## [TASK TO COMPLETE]
Taking the listing below, restate word for word each line from the line with "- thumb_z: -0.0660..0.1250" to the line with "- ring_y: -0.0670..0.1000", ends included, and stop there.

## [RECORDS SUPPLIED]
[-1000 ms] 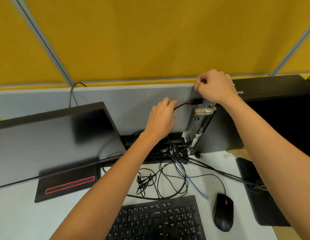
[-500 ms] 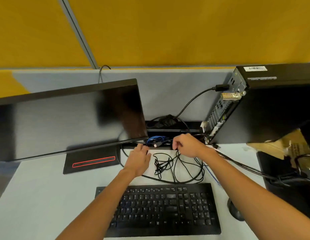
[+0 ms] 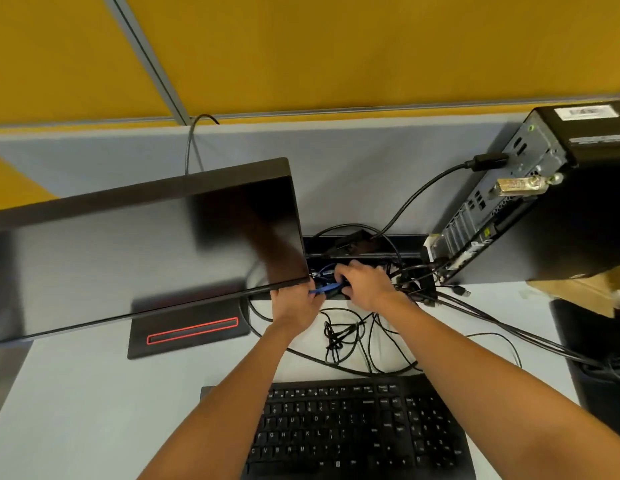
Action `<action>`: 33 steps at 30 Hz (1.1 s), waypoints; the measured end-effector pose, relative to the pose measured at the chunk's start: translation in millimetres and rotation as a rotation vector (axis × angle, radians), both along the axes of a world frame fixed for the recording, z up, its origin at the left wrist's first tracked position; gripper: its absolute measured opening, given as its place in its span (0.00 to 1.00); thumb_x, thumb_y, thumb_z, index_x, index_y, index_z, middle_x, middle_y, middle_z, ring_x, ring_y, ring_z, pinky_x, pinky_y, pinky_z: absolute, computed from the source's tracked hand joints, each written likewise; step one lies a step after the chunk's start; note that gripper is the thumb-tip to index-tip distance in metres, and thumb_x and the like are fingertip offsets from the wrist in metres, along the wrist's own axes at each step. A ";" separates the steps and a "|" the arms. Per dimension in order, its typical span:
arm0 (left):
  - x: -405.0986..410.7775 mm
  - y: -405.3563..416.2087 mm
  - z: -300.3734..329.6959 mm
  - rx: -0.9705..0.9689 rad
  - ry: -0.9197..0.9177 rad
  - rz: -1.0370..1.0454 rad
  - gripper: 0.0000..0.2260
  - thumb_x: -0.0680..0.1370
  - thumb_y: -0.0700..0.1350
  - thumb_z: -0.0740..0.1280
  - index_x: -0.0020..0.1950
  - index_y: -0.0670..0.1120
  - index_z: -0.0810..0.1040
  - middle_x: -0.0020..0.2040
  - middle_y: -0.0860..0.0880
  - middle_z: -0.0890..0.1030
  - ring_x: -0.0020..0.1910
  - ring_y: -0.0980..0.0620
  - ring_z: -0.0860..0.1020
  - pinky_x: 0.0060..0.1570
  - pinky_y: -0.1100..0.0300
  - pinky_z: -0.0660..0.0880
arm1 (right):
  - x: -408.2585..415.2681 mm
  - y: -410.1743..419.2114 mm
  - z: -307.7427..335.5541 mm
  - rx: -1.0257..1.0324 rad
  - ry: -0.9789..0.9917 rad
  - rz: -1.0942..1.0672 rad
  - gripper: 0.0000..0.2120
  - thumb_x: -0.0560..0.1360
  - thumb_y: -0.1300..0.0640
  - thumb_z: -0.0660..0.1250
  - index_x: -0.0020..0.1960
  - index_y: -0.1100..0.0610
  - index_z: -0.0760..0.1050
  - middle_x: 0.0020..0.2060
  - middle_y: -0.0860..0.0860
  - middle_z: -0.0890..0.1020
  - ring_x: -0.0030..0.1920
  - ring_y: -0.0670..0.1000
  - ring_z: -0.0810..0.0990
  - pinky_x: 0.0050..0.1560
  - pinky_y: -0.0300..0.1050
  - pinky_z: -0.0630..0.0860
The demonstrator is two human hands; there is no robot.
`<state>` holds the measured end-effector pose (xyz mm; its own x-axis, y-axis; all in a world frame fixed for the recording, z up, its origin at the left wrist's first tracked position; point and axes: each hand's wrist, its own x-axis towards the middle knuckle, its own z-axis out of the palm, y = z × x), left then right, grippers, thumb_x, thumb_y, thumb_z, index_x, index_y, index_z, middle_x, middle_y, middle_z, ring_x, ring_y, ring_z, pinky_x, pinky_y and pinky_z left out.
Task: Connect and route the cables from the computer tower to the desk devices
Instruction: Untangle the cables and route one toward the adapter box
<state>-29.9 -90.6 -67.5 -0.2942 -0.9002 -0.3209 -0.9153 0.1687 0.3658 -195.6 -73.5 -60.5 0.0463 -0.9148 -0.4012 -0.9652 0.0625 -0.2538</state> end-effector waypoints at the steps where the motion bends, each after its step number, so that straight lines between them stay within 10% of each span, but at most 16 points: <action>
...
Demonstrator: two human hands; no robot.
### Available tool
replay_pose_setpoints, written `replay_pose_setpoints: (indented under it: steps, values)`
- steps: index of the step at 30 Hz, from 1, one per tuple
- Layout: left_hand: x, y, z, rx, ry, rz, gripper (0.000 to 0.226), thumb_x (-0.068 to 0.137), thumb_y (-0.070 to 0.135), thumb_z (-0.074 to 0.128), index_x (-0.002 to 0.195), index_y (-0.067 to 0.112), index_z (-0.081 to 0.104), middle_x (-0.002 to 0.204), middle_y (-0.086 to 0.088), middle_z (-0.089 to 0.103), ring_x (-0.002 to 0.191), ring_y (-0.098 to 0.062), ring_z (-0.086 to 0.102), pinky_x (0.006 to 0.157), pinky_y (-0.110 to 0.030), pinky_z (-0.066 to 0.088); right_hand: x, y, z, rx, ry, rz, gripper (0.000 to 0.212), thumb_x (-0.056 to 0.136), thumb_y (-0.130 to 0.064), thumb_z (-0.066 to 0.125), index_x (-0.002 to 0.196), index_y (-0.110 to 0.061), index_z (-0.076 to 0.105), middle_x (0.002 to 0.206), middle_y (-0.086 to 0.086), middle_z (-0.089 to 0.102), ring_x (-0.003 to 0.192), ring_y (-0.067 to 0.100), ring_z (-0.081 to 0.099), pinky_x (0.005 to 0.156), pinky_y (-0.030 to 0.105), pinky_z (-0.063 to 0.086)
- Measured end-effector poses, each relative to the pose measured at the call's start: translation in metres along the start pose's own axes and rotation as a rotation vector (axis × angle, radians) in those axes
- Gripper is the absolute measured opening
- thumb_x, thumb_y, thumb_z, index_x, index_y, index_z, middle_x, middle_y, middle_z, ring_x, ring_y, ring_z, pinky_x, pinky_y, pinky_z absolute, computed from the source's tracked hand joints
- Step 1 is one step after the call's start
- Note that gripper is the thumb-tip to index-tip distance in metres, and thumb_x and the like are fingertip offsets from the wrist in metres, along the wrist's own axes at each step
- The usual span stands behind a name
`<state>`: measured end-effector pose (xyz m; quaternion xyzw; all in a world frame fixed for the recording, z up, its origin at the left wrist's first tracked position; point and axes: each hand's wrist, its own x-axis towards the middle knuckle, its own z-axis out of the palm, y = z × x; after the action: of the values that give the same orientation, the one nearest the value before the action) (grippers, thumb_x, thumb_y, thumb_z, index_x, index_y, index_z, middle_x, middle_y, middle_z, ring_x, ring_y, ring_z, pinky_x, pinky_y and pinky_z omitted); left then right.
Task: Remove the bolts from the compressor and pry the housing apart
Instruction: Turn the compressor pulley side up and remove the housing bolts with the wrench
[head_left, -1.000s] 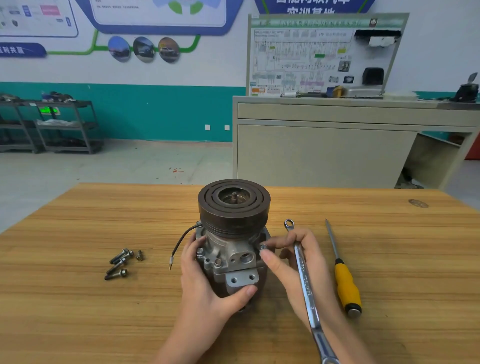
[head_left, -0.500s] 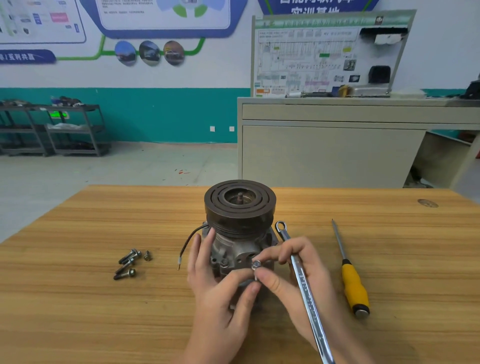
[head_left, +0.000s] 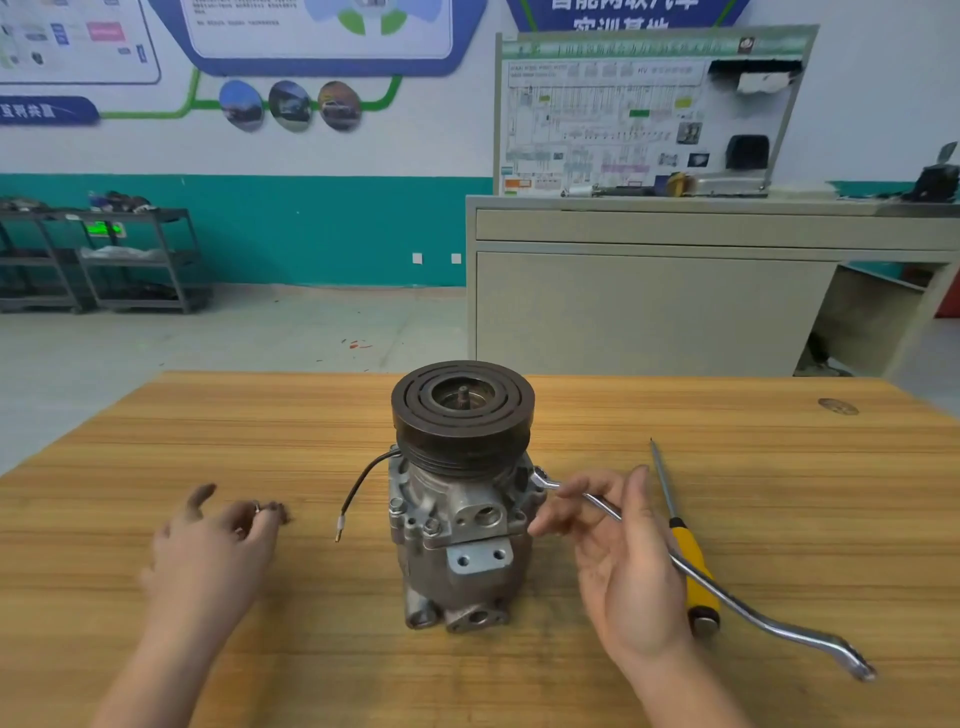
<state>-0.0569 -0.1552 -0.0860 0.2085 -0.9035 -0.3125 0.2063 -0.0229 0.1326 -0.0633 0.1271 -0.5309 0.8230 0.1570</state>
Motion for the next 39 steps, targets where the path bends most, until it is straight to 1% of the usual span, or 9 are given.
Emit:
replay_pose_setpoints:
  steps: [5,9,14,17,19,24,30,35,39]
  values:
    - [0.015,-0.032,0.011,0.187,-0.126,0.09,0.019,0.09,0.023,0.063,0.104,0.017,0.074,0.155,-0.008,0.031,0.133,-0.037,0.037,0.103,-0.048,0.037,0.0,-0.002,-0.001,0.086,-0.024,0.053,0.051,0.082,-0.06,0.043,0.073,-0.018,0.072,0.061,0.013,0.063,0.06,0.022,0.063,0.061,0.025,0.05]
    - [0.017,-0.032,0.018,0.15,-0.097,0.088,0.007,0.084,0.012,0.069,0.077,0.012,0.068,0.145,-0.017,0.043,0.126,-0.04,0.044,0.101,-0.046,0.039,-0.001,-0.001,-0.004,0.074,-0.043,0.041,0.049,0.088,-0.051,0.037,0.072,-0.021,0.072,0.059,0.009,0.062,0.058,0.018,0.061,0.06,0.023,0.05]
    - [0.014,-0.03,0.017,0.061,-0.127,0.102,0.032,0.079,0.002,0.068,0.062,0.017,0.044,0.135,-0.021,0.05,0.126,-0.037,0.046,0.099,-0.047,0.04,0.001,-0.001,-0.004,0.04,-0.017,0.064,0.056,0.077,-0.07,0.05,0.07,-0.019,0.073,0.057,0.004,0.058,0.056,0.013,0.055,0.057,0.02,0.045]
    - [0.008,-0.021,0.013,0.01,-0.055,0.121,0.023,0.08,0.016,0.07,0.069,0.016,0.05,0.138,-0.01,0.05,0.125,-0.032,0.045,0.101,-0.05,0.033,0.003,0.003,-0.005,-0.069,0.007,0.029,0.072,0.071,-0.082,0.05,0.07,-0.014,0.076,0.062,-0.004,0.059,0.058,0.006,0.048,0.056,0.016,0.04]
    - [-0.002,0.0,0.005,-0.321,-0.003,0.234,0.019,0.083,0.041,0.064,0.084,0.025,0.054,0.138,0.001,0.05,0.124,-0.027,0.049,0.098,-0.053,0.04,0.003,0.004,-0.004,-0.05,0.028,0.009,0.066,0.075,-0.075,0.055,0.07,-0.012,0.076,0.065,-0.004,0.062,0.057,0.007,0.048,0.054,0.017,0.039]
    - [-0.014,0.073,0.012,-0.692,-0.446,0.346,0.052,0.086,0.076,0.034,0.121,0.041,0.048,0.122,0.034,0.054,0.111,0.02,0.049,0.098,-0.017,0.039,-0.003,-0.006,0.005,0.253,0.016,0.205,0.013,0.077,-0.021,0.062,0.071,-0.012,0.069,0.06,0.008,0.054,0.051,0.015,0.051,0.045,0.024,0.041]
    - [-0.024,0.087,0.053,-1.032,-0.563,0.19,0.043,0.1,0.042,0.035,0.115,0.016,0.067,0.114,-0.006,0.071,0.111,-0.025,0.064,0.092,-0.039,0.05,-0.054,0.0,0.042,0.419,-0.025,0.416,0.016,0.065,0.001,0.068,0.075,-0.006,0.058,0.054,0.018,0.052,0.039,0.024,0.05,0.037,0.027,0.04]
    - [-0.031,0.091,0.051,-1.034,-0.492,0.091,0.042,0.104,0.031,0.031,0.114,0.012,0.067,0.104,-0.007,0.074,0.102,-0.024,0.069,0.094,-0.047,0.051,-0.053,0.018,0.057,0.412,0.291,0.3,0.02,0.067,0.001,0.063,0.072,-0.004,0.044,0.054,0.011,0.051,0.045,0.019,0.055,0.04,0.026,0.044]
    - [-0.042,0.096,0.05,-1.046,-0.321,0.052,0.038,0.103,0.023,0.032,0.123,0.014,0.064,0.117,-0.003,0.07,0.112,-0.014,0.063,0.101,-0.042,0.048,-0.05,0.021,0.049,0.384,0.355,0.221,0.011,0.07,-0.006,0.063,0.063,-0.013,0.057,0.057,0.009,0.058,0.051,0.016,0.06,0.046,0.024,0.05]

## [REPLY]
  - thumb_z: -0.0660..0.1250
  - index_x: -0.0020..0.1960
  - index_y: -0.1100..0.0610
  - index_z: -0.0760..0.1050
  - middle_x: 0.0020..0.2060
  - middle_y: -0.0860..0.0860
  - middle_z: -0.0890..0.1020
  - ring_x: -0.0030..0.1920
  - ring_y: -0.0670..0.1000

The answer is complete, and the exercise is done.